Does California REALLY want to legalize pot?
A proposal to put the legalization of marijuana in California to a vote this November is causing some growers from the plant within the state to worry about a sharp drop within the value of their crop if the measure succeeds.
As The Los Angeles Times explained in January, when supporters from the proposed Regulate, Control and Tax Cannabis Act of 2010 turned in a lot more than sufficient signatures to get the measure about the ballot, the initiative “would make it legal for anyone 21 and older to possess an ounce of marijuana and grow plants in an region no larger than 25 square feet for personal use. It would also permit cities and counties to permit marijuana to become grown and sold, and to impose taxes on marijuana production and sales.”
On Monday, The Times-Standard newspaper in Humboldt County, a component of Northern California recognized as the “Emerald Triangle” for that density of its marijuana crop, reported:
[L]ocal business individuals, officials and those involved within the marijuana business are planning to meet Tuesday night and break a long-standing silence to talk about what supposedly is the backbone of Humboldt County’s economy — pot. A lot more specifically, the meeting will focus about the potential economic effects from the legalization of marijuana.

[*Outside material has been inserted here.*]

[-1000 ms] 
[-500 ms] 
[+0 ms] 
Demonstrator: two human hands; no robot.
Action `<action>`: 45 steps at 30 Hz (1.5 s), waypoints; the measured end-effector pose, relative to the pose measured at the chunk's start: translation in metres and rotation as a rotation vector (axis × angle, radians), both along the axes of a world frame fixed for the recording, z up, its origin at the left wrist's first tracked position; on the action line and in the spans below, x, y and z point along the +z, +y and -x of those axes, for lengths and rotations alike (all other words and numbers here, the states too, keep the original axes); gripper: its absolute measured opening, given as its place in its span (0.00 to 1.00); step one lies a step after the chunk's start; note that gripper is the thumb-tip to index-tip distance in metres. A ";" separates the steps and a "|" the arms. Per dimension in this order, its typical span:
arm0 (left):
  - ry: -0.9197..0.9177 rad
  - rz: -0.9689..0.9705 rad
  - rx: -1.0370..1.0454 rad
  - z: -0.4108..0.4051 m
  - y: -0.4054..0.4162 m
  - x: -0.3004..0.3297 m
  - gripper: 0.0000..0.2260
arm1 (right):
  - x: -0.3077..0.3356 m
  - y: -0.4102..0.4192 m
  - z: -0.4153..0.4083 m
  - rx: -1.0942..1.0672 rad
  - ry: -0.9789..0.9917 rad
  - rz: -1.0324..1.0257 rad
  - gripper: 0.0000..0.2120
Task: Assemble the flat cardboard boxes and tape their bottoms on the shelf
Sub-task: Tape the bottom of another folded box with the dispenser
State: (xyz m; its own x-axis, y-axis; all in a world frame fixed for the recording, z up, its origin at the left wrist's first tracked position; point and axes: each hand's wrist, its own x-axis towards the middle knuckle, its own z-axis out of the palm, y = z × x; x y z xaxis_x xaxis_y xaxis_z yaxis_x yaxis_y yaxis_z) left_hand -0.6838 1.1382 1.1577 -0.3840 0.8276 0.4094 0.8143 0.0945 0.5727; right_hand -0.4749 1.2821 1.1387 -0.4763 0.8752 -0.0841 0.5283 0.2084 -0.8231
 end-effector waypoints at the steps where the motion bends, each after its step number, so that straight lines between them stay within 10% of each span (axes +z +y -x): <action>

While the local newspaper’s report about the meeting quoted the its organizer, Anna Hamilton, by name, it did not state that she was, herself, a grower from the plant — which is legal within the state only when utilized as medication. According to The Times-Standard, Ms. Hamilton “said she is ‘intimately involved’ with the marijuana business.” That sort of coyness led Frank James to write on NPR’s news blog:
Marijuana growers tend to become a fairly secretive lot, most likely even in Humboldt, so I wonder what the attendance is going to be like and if the Drug Enforcement Agency is going to be there.
Ms. Hamilton told the local newspaper that if the county’s marijuana business prepares for legalization, there might be some positives for that region: “We need to embrace marijuana tourism, marijuana items and services — and marijuana has to become a component from the Humboldt County brand,” she said.
The ballot initiative, which is being presented in component as a method to raise tax revenues for California, is supported by Richard Lee, an Oakland businessman who makes his cash selling the drug legally. Mr. Lee also founded Oaksterdam University, which trains growers.
A campaign Web website, Taxcannabis.org, prominently features the results of a 2009 Field poll that found that “legalizing marijuana and taxing its proceeds” was supported by 56 percent of those surveyed in California.
The same Web website noted that three columnists for that Orange Country Register recently included the legalization and taxation of marijuana production in a list of ideas to assist California balance its books — along with calls to privatize the state’s prisons, suspend the fight against global warming and drill for oil within the waters near the state’s beaches.